Synopsis
The Wikimedia Foundation Research team has been working on projects related to computer vision tools, such as prototypes of image classifiers trained on Commons categories. The research project aimed to develop prototypes to evaluate the feasibility of developing in-house computer vision tools to support future platform evolution.
We would now like to expand the work "classifying images based on Commons categories" into our pipeline, so that we can easily play with classified images in different ways. This project would be similar to what Aiko has done during Outreachy internship T233707 but much larger scale.
Project objective
- Build an end-to-end image classification pipeline based on Commons categories
Possible Workflow
- Start from a list of image names with labels or Commons categories from which we will infer the labels (e.g. ‘Quality_Images’)
- define on schema
- On hadoop: retrieve image bytes by joining image / category list with image bytes table
- [for later] potentially add more metadata from images
- Import image bytes on the local machine
- Which format
- Convert directly to TFRecords
- Train a model using Tensorflow / Keras
- Finetune an existing model, e.g.

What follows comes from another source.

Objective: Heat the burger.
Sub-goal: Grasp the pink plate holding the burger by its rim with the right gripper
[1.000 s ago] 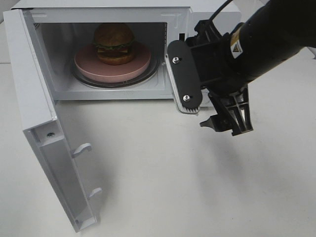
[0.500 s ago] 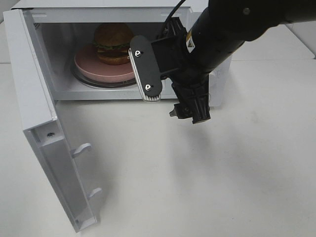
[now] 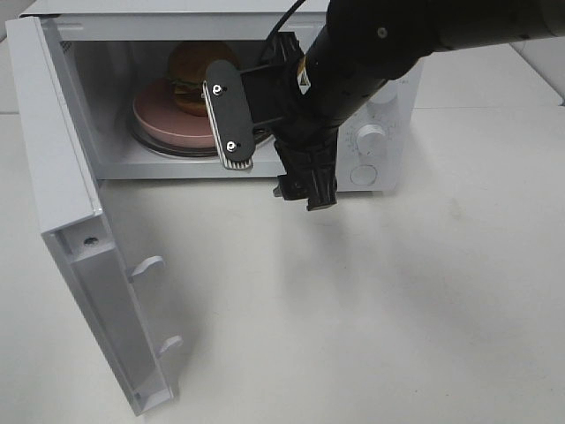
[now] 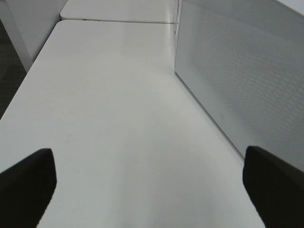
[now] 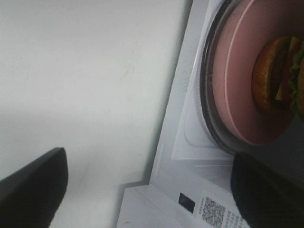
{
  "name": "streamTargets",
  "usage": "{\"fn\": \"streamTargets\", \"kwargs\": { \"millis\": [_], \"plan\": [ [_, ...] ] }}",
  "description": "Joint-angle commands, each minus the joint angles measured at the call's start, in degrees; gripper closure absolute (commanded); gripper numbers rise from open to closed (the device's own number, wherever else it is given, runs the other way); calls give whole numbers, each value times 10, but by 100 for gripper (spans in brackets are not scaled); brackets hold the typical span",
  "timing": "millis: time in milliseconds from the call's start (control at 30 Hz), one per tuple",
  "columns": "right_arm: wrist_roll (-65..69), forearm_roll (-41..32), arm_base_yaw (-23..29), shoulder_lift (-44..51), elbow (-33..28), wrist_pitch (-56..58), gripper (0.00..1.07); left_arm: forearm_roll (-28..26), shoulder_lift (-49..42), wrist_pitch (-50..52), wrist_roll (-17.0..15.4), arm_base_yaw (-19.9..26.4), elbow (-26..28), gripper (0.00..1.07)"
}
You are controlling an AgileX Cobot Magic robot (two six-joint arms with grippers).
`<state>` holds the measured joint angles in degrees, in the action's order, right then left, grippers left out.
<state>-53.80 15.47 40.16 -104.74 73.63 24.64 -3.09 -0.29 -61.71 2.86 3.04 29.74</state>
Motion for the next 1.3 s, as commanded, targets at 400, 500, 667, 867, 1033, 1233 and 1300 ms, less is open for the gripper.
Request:
{"fn": "streamTargets", "kwargs": {
  "millis": [400, 500, 667, 867, 1033, 1233, 1300],
  "plan": [
    [35, 9, 0, -88, 85, -11, 20, -4, -10, 5, -3, -1, -2, 6],
    [40, 19, 0, -107, 106, -12, 20, -4, -10, 5, -3, -1, -2, 6],
    [41, 19, 0, -132, 132, -13, 21, -4, -10, 5, -3, -1, -2, 6],
    [41, 24, -2, -178, 185, -14, 22, -4, -10, 5, -3, -1, -2, 6],
    [41, 34, -2, -209, 224, -14, 22, -4, -10, 5, -3, -1, -2, 6],
    [42, 34, -2, -248, 267, -13, 22, -4, -10, 5, -3, -1, -2, 6],
    [42, 34, -2, -259, 281, -13, 22, -4, -10, 5, -3, -1, -2, 6]
  ]
}}
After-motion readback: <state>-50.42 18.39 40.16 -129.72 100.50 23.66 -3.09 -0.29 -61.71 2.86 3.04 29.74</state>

Inception V4
- [for later] Train a model from scratch
- On hadoop: retrieve the set of images to classify
- Run inference on images
- Locally on a stat machine
- [for later] Distributed on hadoop - issue is how to have Keras loaded by all nodes
- Save results back to Hive / parquet
- From a file imported from Local
- Directly from the distributed job
- Generate a pipeline for all the above using Kubeflow
- Think of how to make the data public
- Discussions with community members
We start with a micro pipeline and then iterate to improve/scale up the pipeline:
- Select a small set of images from 2 subcategories in the category
- Load the data on the local machine
- Finetune a model on Keras to classify images
- Run model inference on a sample of random images
- Put the results back on hdfs